Maria de Fátima Barreto destacou princípios da educação pública — como igualdade de condições, respeito à diversidade, acesso e permanência dos alunos — para defender a proposta. Ela ressaltou a importância de investir na alfabetização em língua materna e no fortalecimento da rede municipal. “Vamos corrigir rotas e defasagens dos alunos, com formação de professores, capacitação e tantos outros projetos que estão por vir. O professor alfabetizador necessita, inevitavelmente, de ficar mais tempo com o seu aluno”, afirmou.

A secretária Eliliane explicou que o Executivo enviará à Câmara um Projeto de Lei Substitutivo, incorporando sugestões colhidas até o momento. “As duas aulas de inglês do 1º e 2º ano serão remanejadas para o 4º e 5º anos. O 2º e o 3º também terão duas aulas. Ou seja, a partir do 3º ano já com duas aulas. Estamos fazendo uma articulação pedagógica que não vai onerar a carga horária de alunos ou professores, nem gerar impacto financeiro”, esclareceu.

Eliliane também relacionou a proposta à meta de fortalecer a alfabetização, que atualmente atinge 52% dos alunos até o 2º ano.

“Nosso olhar atento é para consolidar essa alfabetização até o 2º ano. Estamos remanejando as aulas e, pedagogicamente, vemos isso como algo muito positivo para os alunos”, completou. Maria de Fátima acrescentou que a ampliação da carga horária do inglês nos anos seguintes permitirá um aprendizado mais efetivo.

“Hoje temos uma aula de inglês por semana, o que representa 40 aulas por ano. Estamos levando a oportunidade para que o aluno já alfabetizado, no 3º ano, tenha dois módulos de Língua Inglesa, porque um módulo, às vezes, não é suficiente”, explicou. A secretária de Governo, Fernanda de Magalhães Ribeiro, também se posicionou favorável à mudança.

“Vou deixar uma aula que não funciona, enquanto o aluno tem prejuízo no português e na leitura, que impactam toda a vida dele?
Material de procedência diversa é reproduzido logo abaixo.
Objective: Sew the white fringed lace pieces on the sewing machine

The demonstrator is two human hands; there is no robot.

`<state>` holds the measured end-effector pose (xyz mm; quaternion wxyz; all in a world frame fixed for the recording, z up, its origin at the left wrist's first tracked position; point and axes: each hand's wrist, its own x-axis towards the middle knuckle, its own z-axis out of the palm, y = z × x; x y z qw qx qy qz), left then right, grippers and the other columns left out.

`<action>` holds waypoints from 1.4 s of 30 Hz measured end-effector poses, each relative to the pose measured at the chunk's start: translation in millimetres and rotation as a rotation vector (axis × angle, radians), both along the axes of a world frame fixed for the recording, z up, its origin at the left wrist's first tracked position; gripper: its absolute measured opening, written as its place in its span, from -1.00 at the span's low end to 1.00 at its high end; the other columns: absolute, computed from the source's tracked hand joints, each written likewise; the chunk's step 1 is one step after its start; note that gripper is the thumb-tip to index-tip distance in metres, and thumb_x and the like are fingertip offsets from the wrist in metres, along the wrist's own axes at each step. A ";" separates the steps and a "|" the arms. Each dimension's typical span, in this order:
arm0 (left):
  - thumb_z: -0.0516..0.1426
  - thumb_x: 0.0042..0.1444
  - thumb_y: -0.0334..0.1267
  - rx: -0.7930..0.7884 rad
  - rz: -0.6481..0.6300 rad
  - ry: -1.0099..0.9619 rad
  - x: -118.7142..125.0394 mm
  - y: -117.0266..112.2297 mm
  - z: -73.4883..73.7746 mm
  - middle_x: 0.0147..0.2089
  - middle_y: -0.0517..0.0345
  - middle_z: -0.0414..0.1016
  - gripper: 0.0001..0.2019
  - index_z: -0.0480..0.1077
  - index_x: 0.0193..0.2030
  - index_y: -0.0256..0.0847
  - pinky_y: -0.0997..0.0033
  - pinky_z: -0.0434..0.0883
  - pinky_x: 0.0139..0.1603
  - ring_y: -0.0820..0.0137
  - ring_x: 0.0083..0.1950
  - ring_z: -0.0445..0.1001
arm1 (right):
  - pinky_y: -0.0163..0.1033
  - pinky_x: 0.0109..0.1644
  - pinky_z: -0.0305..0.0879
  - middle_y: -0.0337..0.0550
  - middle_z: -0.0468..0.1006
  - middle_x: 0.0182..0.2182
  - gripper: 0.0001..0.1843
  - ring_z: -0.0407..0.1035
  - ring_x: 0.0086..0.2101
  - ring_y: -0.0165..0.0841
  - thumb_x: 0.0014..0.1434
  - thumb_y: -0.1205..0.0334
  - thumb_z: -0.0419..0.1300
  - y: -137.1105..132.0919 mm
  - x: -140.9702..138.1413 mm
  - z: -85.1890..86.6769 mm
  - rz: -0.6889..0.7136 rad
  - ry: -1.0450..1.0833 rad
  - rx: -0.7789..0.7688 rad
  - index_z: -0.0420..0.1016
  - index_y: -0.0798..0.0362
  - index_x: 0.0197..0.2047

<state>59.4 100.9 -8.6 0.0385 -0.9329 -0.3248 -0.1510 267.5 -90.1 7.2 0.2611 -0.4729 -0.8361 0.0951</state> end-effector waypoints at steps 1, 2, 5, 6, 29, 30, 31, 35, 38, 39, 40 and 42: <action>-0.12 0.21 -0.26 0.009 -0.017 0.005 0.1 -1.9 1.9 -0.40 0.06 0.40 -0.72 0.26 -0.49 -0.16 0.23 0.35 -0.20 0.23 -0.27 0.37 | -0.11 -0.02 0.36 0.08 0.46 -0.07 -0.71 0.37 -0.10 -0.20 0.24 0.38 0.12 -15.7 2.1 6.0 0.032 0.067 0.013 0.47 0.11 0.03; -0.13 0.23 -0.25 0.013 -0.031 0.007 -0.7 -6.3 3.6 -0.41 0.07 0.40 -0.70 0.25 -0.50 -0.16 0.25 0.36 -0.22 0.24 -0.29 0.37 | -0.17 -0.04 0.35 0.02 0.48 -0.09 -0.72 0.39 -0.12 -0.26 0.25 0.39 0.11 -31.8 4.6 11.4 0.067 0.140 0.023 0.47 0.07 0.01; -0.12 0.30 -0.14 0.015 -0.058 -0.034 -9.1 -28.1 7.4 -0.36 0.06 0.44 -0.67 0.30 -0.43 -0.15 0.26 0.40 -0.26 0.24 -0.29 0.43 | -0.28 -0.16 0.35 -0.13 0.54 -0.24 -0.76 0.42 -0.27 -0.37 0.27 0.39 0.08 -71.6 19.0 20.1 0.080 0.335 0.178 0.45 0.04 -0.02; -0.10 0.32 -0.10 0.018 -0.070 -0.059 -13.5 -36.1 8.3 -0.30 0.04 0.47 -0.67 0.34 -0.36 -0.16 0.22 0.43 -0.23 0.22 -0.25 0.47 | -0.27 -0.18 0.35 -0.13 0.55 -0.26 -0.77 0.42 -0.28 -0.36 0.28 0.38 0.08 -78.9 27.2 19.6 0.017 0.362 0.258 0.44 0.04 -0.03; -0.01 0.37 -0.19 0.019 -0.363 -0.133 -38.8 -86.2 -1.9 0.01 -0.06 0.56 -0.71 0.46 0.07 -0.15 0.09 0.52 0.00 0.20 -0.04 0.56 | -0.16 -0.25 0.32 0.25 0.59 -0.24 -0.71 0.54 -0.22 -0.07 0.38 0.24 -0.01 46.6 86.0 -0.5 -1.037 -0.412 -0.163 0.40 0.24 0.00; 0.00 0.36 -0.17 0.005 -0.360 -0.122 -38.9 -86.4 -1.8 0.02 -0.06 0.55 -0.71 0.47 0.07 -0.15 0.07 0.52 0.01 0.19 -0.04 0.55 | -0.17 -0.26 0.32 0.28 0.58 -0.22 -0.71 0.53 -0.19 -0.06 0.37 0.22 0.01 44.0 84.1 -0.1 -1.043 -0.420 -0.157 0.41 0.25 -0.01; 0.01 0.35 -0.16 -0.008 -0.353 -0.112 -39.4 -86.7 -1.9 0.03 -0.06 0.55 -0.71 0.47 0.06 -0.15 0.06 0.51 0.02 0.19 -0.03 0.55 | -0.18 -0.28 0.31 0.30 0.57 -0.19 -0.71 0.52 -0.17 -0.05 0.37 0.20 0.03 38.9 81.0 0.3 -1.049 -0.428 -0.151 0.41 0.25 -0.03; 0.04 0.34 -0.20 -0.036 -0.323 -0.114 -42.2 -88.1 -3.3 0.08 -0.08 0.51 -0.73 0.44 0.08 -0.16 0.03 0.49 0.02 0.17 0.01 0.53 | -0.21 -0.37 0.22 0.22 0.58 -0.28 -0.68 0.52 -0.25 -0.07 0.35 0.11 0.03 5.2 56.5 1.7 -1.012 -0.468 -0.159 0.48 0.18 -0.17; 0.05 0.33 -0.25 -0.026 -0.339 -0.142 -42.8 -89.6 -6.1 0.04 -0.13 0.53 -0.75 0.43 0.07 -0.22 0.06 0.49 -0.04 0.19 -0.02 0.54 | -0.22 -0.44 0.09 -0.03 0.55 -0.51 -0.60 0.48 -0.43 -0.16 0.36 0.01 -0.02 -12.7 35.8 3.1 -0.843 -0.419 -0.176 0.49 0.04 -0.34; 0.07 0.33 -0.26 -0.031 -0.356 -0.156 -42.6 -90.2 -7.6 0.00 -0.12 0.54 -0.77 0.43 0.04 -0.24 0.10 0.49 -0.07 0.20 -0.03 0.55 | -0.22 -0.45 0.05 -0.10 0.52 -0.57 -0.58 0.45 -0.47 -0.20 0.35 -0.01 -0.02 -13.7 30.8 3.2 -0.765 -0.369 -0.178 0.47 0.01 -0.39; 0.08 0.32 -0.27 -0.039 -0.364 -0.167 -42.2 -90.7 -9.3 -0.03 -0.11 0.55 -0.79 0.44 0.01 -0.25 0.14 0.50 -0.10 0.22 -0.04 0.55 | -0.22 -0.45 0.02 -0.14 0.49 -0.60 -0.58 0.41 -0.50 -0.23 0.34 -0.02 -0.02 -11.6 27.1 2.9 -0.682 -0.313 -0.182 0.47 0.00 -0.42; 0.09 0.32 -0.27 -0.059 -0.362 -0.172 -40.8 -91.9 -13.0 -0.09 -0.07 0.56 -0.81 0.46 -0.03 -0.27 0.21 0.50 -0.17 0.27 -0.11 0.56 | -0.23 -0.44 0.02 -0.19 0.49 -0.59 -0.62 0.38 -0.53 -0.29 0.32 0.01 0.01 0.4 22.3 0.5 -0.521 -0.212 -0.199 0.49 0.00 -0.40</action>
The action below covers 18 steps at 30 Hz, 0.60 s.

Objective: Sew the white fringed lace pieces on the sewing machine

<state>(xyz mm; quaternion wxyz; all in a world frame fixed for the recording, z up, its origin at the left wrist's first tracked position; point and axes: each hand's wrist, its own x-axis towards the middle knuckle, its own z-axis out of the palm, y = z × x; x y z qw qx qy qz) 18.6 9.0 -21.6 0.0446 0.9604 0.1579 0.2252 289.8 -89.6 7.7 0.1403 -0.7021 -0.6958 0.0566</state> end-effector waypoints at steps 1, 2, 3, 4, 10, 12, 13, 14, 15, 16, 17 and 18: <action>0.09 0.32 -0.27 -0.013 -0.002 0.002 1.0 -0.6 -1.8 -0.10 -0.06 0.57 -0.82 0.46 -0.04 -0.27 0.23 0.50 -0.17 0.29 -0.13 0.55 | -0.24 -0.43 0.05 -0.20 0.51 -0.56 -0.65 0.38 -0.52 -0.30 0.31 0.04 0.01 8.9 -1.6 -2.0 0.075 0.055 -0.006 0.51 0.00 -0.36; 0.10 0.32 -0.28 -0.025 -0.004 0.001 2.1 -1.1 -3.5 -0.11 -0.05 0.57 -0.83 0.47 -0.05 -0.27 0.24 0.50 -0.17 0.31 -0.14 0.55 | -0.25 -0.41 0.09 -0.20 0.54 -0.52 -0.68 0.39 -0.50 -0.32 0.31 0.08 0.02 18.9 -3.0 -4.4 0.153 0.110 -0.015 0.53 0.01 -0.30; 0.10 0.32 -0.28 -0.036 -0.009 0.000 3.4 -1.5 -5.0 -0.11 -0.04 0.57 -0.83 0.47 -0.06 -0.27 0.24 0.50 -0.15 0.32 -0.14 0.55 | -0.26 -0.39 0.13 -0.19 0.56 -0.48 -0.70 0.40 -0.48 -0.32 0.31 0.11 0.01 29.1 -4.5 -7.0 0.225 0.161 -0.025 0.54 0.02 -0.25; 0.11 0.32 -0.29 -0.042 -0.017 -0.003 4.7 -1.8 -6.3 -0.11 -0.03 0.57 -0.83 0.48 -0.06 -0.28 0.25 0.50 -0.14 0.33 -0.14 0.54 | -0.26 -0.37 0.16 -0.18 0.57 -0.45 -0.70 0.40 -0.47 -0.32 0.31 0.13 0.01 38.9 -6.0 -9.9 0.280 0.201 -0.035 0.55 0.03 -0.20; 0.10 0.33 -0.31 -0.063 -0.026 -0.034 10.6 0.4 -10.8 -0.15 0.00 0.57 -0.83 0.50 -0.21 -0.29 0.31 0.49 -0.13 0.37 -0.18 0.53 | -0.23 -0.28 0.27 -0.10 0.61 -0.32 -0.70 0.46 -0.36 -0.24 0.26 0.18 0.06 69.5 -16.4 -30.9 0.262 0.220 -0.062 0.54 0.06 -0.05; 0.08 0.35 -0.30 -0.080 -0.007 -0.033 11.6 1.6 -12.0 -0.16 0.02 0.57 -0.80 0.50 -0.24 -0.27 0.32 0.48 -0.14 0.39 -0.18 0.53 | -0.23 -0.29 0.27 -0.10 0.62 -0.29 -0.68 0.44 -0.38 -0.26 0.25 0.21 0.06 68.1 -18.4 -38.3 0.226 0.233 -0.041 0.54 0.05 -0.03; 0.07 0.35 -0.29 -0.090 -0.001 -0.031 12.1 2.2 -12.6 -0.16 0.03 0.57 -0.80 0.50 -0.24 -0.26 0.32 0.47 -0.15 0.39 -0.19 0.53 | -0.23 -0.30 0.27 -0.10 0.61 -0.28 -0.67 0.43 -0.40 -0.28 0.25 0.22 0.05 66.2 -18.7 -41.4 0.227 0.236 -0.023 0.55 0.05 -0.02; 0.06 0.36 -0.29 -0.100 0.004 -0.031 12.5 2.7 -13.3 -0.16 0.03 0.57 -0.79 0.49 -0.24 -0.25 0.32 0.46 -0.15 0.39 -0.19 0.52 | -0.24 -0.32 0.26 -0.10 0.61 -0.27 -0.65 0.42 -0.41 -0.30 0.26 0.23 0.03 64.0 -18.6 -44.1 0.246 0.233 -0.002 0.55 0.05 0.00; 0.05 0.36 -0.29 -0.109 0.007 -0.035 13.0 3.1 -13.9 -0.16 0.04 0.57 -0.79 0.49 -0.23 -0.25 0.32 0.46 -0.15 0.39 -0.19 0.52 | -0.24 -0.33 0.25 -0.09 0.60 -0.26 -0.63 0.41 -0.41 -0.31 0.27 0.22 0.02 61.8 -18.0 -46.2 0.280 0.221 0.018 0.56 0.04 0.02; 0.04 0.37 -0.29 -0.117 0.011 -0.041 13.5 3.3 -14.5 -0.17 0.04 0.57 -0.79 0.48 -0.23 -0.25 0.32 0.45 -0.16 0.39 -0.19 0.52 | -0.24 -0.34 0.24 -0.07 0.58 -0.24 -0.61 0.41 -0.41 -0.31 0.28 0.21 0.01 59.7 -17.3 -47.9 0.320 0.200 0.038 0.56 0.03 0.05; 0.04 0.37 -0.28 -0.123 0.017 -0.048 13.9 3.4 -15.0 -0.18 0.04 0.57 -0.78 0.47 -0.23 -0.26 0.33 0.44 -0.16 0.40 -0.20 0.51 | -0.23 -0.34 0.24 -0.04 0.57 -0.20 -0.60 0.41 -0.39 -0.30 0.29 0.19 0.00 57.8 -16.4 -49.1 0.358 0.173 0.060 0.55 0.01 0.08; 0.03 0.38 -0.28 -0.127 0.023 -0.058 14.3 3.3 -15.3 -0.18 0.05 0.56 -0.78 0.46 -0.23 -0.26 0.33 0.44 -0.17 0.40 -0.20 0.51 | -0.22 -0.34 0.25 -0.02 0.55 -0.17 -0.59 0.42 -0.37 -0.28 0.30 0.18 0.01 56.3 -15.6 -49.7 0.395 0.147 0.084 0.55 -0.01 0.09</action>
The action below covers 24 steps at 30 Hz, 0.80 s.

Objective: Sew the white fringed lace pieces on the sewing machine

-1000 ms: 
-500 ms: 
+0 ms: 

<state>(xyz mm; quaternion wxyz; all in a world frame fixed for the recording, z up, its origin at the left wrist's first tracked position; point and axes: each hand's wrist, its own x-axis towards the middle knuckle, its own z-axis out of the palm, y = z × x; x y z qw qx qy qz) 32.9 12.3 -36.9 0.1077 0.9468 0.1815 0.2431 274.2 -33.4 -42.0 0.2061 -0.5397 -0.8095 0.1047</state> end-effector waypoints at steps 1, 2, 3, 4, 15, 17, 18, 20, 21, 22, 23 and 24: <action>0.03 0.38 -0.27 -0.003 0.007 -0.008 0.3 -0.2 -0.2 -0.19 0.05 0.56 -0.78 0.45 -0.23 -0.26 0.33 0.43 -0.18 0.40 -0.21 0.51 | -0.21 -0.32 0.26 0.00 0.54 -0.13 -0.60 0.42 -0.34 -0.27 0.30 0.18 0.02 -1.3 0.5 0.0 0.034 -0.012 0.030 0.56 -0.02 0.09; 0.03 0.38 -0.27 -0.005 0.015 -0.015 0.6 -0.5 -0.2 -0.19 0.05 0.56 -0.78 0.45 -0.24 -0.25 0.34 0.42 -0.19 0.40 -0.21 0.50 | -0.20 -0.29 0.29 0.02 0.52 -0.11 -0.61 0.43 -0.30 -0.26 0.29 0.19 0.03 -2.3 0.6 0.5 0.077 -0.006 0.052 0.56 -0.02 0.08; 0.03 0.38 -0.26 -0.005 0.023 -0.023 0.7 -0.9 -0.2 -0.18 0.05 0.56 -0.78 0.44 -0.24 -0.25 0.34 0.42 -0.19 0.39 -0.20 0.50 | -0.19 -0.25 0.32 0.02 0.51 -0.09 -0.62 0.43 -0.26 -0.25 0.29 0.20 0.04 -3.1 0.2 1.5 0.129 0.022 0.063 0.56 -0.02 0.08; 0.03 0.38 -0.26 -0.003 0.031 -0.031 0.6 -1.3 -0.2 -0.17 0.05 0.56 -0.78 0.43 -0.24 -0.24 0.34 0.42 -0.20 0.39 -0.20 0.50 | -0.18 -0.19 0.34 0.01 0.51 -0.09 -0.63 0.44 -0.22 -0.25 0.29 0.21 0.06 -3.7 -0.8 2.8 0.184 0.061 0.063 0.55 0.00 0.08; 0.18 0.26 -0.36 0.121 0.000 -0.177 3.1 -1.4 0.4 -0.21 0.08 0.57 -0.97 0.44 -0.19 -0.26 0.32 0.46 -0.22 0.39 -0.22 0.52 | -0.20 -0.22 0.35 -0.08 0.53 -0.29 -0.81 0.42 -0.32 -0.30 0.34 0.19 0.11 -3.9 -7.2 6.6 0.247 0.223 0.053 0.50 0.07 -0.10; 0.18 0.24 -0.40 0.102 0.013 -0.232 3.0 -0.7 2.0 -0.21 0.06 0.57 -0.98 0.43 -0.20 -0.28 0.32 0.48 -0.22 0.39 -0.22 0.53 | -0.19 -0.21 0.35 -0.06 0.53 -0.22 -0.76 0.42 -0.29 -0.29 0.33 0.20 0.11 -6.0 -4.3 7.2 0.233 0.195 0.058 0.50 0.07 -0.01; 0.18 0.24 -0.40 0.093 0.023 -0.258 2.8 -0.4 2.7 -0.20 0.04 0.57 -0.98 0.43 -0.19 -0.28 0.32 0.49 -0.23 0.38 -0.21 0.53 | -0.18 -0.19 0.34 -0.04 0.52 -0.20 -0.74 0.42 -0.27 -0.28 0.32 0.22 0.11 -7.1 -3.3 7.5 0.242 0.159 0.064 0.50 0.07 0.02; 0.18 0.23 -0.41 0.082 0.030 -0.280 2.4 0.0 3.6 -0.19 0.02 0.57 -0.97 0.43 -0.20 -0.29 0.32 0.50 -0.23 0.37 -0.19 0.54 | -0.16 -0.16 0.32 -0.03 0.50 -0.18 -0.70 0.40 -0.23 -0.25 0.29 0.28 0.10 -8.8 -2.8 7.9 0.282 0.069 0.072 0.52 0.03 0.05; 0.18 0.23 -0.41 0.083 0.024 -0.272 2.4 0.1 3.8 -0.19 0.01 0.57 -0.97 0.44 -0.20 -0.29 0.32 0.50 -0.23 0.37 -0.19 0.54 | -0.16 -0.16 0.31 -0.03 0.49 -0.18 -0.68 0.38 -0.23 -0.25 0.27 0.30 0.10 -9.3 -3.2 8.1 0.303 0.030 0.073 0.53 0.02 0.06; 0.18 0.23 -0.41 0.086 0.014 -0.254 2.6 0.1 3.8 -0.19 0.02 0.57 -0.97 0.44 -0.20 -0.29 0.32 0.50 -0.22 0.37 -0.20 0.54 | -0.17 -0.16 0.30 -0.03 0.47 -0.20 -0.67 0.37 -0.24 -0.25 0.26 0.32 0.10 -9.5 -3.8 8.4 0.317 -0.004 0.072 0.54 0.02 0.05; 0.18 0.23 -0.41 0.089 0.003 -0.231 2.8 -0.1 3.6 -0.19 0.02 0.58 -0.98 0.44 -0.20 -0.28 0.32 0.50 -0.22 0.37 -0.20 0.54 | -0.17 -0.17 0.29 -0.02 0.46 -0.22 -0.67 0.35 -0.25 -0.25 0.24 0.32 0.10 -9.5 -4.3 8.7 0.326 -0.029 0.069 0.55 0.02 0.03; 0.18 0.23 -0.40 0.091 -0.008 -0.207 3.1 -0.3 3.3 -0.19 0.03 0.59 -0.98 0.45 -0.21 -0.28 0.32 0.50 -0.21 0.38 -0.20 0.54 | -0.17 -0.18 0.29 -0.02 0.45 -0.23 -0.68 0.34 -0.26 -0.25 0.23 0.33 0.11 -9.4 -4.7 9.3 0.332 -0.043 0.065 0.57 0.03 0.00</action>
Quando ele tiver contato com o inglês mais adiante, terá condições reais de aprender”, pontuou.

Audiência pública e sindicância

Durante a fala, Eliliane também comentou a audiência pública sobre educação inclusiva, realizada pela Câmara em 16 de outubro. Ela anunciou a instauração de uma sindicância para apurar denúncias apresentadas durante o evento.

“Diante das denúncias graves, instauramos uma sindicância para apurar os fatos. Como instituição de ensino, temos o dever de cuidar integralmente de nossos alunos, garantindo aprendizado, acolhimento e proteção”, disse.

Considerações dos vereadores

Os vereadores agradeceram a presença das representantes do Executivo e tiraram dúvidas sobre o papel do Conselho Municipal de Educação na tramitação da proposta. Também sugeriram ampliar o diálogo com a comunidade escolar e garantir maior transparência na divulgação de dados que justifiquem a mudança. Outros parlamentares recomendaram aprimorar a redação do projeto para evitar interpretações equivocadas e facilitar a compreensão da alteração na matriz curricular.